Although the records contain pictures, none belong in the copy: restate word for word only the lines from the one with "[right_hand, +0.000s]" through the one with "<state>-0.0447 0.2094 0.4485", both included.

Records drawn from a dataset
*** Begin section ***

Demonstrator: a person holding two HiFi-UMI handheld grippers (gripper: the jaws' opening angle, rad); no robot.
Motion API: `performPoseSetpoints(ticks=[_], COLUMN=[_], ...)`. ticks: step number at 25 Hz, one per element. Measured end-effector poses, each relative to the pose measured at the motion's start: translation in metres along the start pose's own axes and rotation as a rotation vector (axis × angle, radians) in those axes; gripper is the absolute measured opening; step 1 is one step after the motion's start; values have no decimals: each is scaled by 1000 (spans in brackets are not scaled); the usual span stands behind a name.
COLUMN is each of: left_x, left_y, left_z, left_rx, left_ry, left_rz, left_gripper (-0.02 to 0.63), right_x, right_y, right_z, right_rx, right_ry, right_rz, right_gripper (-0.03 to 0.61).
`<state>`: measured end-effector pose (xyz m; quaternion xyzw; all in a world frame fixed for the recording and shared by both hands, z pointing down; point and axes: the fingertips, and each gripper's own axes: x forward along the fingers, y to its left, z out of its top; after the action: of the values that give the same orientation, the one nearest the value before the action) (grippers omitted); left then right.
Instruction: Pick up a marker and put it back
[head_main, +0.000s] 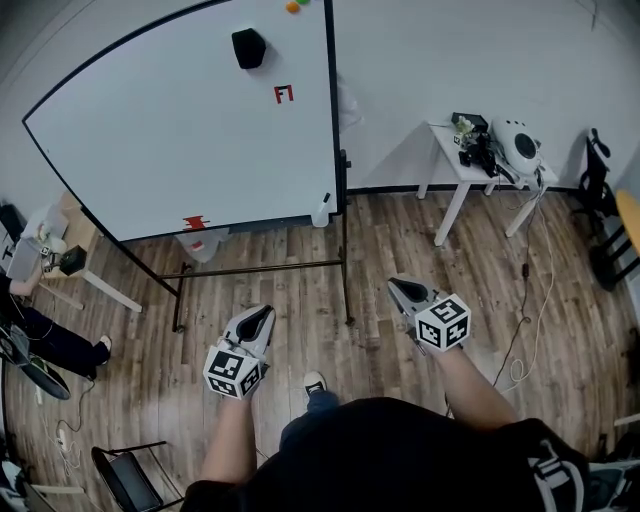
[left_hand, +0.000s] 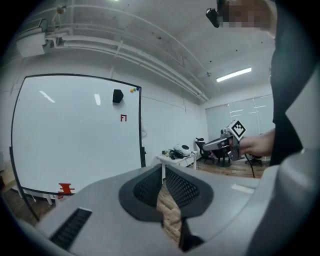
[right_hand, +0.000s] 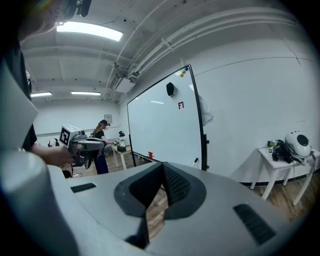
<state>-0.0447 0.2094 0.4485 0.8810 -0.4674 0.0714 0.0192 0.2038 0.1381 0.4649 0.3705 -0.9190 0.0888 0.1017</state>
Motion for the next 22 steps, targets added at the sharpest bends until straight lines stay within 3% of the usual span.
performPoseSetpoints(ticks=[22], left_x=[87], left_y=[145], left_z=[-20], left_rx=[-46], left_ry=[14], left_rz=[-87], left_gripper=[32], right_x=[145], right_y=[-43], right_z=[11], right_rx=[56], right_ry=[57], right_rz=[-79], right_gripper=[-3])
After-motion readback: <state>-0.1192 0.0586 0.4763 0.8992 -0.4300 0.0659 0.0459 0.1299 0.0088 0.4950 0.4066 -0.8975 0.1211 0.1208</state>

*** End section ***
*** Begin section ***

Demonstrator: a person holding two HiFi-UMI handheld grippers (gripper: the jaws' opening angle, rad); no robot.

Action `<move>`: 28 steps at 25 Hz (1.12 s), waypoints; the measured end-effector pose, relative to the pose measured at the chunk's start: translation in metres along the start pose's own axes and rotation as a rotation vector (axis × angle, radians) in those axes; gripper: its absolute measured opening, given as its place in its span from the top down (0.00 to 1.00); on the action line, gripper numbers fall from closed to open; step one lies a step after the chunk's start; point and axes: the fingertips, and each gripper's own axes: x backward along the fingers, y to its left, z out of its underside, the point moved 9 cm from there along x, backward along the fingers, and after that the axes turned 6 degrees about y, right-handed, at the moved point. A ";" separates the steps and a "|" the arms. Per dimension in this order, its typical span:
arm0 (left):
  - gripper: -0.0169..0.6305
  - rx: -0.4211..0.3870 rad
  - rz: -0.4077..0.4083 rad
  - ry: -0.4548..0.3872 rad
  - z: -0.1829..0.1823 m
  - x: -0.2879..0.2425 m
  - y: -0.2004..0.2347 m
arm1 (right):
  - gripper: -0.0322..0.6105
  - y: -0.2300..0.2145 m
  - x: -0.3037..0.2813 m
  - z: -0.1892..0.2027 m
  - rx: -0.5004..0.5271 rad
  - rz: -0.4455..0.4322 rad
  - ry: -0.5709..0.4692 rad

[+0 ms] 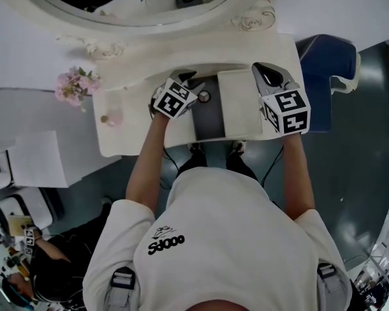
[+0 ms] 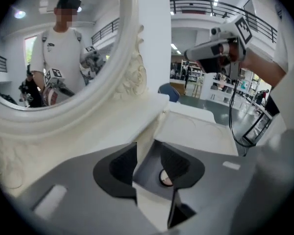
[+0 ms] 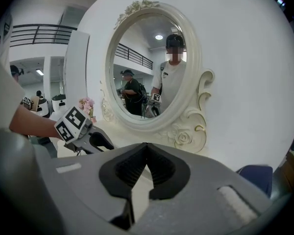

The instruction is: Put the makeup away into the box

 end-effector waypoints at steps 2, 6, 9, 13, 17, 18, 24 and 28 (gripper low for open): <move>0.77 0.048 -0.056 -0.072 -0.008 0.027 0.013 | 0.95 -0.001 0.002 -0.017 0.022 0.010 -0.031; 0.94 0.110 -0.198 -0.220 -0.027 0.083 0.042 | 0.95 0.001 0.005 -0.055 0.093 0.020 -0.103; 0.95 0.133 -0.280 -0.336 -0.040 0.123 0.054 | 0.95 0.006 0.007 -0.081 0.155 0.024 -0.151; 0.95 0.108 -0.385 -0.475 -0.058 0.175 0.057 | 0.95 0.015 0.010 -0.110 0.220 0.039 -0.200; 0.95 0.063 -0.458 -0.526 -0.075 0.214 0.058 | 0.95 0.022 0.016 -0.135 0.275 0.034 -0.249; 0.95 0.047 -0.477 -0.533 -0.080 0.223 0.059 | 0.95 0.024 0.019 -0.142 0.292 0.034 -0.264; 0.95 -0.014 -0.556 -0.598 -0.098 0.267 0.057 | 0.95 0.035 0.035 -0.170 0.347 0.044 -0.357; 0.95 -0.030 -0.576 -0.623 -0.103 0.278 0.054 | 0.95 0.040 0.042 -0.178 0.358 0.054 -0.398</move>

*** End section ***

> **Expected answer**:
[right_hand, +0.000s] 
<state>-0.0447 0.2094 0.4485 0.8810 -0.4674 0.0714 0.0192 0.2038 0.1381 0.4649 0.3705 -0.9190 0.0888 0.1017</state>

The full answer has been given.